Kubernetes Scheduling and Timescales

In our effort to optimize and understand better our platforms we had to enter the rabithole of understanding limits and resource allocations in Kubernetes, containers, and cgroups. The results should have been expected once all the details were understood, but neverthelles we believe that these details are missed by most operators. In this blog post we will attempt to clarify how one can actually estimate the right resource allocations in a Kubernetes cluster. The goals are to understand that timescales of CPU limiting and provide some guidance on how to define these limits in application deployments.

The main conclusion that we will illustrate is that lack of controls on the timescales that CPU limits are enforced by the Linux/Kubernetes scheduler settings can either lead to low CPU utilization or artifically constrain applications performance. In order to properly set limits one has to understand the performance requirements in short timescales that is almost impossible for any parallel or multi-threaded workload. At the same time statistical multiplexing gain can be significantly limited and this can result in significant under-utilization of CPU resources.
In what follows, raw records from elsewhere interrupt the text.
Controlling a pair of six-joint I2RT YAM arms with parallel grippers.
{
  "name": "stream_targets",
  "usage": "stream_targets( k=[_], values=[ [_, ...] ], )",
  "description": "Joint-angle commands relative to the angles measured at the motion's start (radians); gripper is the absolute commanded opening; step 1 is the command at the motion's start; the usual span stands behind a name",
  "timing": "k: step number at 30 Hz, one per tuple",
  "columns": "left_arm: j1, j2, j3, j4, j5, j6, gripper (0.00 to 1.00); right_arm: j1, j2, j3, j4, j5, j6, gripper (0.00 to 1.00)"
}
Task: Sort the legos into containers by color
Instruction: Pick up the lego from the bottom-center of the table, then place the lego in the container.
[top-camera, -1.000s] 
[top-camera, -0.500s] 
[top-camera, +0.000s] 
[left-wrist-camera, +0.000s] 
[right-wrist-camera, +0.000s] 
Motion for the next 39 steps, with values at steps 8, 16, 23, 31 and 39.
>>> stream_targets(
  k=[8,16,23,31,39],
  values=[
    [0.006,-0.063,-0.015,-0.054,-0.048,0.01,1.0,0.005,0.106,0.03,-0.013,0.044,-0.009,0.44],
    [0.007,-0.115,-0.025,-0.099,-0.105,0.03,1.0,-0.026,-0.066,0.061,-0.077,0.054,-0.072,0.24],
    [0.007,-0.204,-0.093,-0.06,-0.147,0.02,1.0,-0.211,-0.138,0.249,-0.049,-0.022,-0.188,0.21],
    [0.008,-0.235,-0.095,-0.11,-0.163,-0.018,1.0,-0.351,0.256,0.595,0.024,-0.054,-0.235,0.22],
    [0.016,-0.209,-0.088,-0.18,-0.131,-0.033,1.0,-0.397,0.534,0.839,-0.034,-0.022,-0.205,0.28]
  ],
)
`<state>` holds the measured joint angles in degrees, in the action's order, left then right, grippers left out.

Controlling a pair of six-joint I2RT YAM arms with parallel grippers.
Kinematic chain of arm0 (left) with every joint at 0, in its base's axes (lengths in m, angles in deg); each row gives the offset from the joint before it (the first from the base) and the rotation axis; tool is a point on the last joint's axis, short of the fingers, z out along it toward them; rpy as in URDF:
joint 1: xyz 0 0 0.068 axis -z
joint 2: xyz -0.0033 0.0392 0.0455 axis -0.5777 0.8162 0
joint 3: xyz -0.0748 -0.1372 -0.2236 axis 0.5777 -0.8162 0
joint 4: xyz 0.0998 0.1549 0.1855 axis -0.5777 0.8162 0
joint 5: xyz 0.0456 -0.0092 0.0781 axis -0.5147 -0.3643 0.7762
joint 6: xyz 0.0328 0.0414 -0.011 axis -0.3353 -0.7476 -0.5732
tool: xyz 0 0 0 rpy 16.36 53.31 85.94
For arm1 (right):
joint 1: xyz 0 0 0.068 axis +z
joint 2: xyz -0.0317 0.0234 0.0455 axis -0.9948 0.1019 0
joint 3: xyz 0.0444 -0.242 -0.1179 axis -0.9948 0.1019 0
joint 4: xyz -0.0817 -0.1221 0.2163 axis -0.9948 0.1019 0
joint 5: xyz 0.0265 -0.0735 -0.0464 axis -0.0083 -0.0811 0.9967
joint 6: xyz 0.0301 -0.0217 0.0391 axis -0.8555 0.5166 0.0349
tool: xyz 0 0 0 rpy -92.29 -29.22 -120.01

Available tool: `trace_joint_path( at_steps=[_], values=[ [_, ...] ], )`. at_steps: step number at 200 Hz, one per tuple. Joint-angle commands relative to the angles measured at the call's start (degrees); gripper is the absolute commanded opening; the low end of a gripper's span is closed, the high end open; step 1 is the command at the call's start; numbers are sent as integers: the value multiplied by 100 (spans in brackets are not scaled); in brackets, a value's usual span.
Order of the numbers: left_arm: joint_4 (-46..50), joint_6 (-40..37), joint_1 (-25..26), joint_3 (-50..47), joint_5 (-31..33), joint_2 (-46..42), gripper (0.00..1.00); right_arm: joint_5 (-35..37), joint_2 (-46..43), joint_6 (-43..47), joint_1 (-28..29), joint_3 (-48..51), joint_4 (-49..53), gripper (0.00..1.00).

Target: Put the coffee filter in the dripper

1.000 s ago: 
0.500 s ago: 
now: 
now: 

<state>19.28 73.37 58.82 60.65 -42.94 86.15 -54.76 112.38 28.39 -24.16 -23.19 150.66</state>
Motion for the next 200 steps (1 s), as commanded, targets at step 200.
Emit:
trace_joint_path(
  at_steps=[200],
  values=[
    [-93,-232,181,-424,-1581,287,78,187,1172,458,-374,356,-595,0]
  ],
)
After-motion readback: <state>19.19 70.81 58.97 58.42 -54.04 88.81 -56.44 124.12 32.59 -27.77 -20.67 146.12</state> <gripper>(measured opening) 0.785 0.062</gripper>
Kubernetes Resource Limits

Kubernetes (and containers more general) allow operators to place resource limits while deploying workloads. We focus here on CPU allocations. There are two part of any POD resource request:

CPU request, that defines the minimum possible CPU capacity that a POD requires. This request is used by the Kubernetes scheduler when assigning PODs to nodes with the goal that all such requests must be satisfied. In other words, the sum of the CPU requests of all the PODs scheduled in a node must not exceed the node capacity.
CPU limits identify the maximum resource allocation for a given POD, even when a node is otherwise unutilized. This is essentially a hard upper bound on the amount of CPU that is allocated to a POD.

Note, that requests alone cannot guarantee any isolation or quality of service since individual PODs could be otherwise allowed to exceed their allocation up to the node capacity. On the other hand limits, place a hard bound on the CPU allocation of a POD, thus explicitly restricting the load it can place on the system.

The important question though and probably the most critical parameter is over what time-scale is the average resource utilization calculated. During the execution of an application its resource utilization fluctuates based on incoming load, I/O operations etc. In the case of Kubernetes, this averaging interval is configurable only through a kubelet parameter and it is 100ms (--cpu-cfs-quota-period). In other words if an application uses more CPU resources during a 100ms interval than what the limit defines the CPU allocation is throttled.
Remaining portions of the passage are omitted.